I will be getting some new pics of the terrarium (soon to be viv) today. I will be getting azureus for the tank. The nepenthes are very small seedling grown from seed. When they get any size to them at all I plan to take them out. The mint in the terraium only smells when it is crushed. I think it should be ok.


----------



## Guest (Oct 2, 2005)

How many Azureus are you getting? and how old are they? I ask, because I cringe at the thought of putting froglets ina 65 gallon tank (especially one so heavily planted). You might never see them or see if they are eating etc.

-Tad


----------



## Guest (Oct 2, 2005)

I am thinking about getting 4 azureus. I belive they are 3-4 months old. It is a 36" 65 gallon, not the 48" tank. I don't think I will have a problem keeping track of them as I have left the bottom fairly open so that I can see most hiding spots. I'll post some pictures later today so you can see what I am working with.


----------



## josh_r (Feb 4, 2005)

i think the vanilla orchids might be a little much. they get really big really fast. everything else sounds good though. you should post some pics.


----------



## Ryan (Feb 18, 2004)

Could always just trime the vanilla, and use it for tradingas it grows to big, no biggie. Just dont expect it to flower, as it needs to get VERY long before it can flower. But the good thing is, get it growing in your tank, get a cutting, root it, and grow it in a good place aroundt he house. OR trade the cuttings for other orchids, broms, feeders, etc.

Ryan


----------



## Guest (Oct 2, 2005)

I am not worried about the vanilla getting too big at all. It is VERY easy to trim when needed. Here are some pic of my tank. Hopefully the next pics I post will include frogs.

Tank Shot









Left Side









Center









Right Side









Top open looking down









Looking up inside terrarium









Entire tank with top open


----------



## rattler_mt (Apr 15, 2005)

awesome tank. its amazing the number of species you can fit in a smaller tank isnt it? im averagin 20 plant species in a 10. im thinking about setting up an empty 55 i have and i imagine i could hit 20 species of mini orchids alone before the vines and other things.

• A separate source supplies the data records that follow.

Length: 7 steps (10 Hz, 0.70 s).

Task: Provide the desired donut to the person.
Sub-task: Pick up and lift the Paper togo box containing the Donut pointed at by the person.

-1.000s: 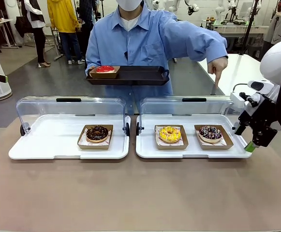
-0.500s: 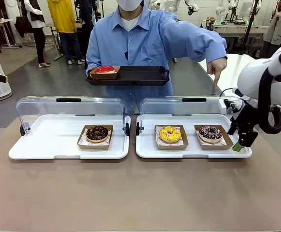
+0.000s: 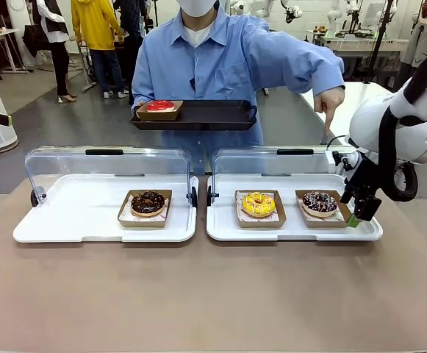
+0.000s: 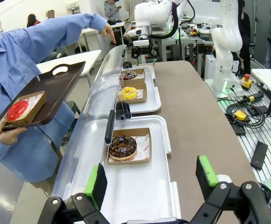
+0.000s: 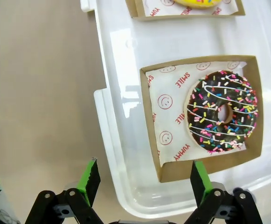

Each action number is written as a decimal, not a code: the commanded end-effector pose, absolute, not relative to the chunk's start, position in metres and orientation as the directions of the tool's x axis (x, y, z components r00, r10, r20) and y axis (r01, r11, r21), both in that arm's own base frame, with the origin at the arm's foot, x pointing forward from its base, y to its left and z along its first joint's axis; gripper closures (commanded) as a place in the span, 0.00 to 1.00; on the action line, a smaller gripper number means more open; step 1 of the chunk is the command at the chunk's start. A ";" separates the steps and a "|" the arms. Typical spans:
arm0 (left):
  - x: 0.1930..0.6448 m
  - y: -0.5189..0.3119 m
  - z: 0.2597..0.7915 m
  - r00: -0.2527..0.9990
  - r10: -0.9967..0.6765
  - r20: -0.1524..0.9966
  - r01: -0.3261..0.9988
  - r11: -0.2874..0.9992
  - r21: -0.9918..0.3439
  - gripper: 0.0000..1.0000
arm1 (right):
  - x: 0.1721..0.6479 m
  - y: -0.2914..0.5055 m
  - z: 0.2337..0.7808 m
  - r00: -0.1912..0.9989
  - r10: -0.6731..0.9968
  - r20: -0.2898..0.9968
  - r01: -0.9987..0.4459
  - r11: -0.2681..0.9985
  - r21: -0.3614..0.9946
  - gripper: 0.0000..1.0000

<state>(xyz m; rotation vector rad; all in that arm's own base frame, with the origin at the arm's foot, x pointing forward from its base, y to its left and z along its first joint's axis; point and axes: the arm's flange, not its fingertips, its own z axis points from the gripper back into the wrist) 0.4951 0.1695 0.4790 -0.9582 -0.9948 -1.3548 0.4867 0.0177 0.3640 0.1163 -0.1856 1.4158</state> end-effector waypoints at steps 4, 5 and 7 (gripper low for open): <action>0.495 0.169 0.479 -0.024 -0.302 0.953 0.999 0.023 0.033 0.00 | 0.483 0.018 0.363 0.143 0.970 0.197 -0.989 0.149 -0.018 0.00; 0.495 0.169 0.479 -0.024 -0.302 0.953 0.999 0.023 0.033 0.00 | 0.486 0.018 0.363 0.144 0.970 0.197 -0.988 0.151 -0.025 0.00; 0.495 0.169 0.479 -0.024 -0.302 0.953 0.999 0.023 0.033 0.00 | 0.490 0.024 0.355 0.110 0.981 0.161 -0.992 0.119 -0.046 0.00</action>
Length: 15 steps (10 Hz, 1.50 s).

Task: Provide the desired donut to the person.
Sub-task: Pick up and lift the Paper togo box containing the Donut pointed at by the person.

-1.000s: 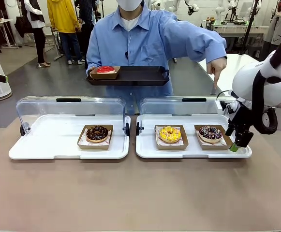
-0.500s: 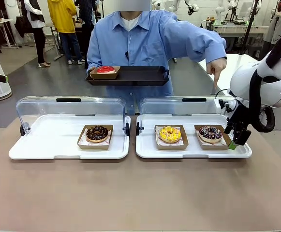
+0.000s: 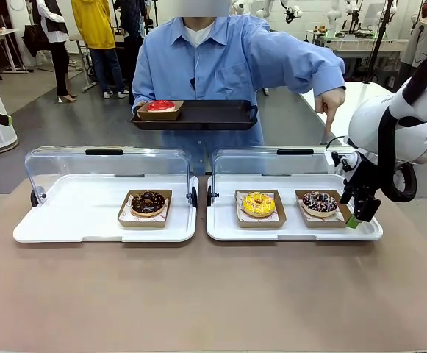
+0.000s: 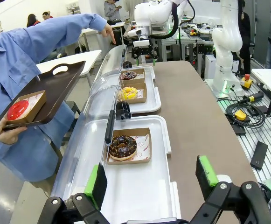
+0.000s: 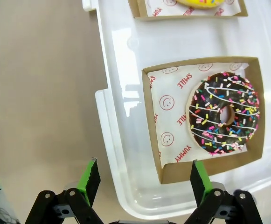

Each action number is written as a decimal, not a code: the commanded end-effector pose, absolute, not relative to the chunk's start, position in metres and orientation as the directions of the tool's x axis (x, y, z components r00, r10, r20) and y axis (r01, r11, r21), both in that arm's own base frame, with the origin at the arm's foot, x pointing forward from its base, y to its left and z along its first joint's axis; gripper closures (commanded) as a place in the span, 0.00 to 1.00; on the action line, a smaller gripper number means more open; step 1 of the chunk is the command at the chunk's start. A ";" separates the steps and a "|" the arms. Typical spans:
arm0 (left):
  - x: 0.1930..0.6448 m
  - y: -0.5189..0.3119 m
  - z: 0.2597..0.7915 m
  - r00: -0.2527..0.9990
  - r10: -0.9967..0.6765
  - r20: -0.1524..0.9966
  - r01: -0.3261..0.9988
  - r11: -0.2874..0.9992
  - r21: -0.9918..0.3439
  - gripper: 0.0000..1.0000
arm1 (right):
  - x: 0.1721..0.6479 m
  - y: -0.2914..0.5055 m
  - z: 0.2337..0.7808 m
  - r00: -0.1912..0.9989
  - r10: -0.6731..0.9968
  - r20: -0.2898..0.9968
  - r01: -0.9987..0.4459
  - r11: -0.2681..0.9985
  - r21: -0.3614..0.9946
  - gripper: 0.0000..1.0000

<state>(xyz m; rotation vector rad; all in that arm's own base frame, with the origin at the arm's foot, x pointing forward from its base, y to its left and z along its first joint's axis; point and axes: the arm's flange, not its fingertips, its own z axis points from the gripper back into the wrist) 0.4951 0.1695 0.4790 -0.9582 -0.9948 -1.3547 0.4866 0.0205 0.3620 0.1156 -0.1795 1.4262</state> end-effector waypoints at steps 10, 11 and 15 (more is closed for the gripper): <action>0.495 0.169 0.479 -0.024 -0.302 0.953 0.999 0.023 0.033 0.00 | 0.511 0.017 0.332 0.118 0.988 0.102 -0.988 0.127 -0.084 0.00; 0.495 0.169 0.479 -0.024 -0.302 0.953 0.999 0.023 0.033 0.00 | 0.512 0.017 0.330 0.109 0.989 0.103 -0.989 0.118 -0.086 0.00; 0.495 0.169 0.479 -0.024 -0.302 0.953 0.999 0.023 0.033 0.00 | 0.512 0.017 0.327 0.080 0.991 0.103 -0.994 0.088 -0.071 0.59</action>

awesome set up, hope it does well for you.


----------



## beeswaxx (Feb 17, 2005)

Wow.
If that isn't inspiration, I don't know what is.


----------



## Dartfrogfreak (Jun 22, 2005)

That is amazing. And I defintely agree with you Beeswax.


beeswaxx said:


> Wow.
> If that isn't inspiration, I don't know what is.






Again that is an awesome tank.








TODD


----------



## Guest (Oct 3, 2005)

Wow, amazing. I hope the 65 gallon I'm working on looks half as good when I'm don't planting it.

-Tad


----------



## rbrightstone (Apr 14, 2004)

Wow, great tank. One word though, have you never grown vanilla before? Once it becomes established, it can be an unbeleivible growth rate. Once happy, I have seen my plants grow as much as 3-4" a day. And when the get going they can overwhelm a tank, so keep a close eye on them. The exception is the varigated one. A great tank, good luck with it.


----------



## elmoisfive (Dec 31, 2004)

Beautiful tank. Good luck with your frogs!

Bill


----------



## Guest (Oct 6, 2005)

Wahoo! The terrarium now has 5 little azureus in it! Pictures to come.


----------



## Ryan (Feb 18, 2004)

Only see x's


----------



## nick65 (Mar 7, 2005)

great tank great plants and great frogs..well we havent seem them yet..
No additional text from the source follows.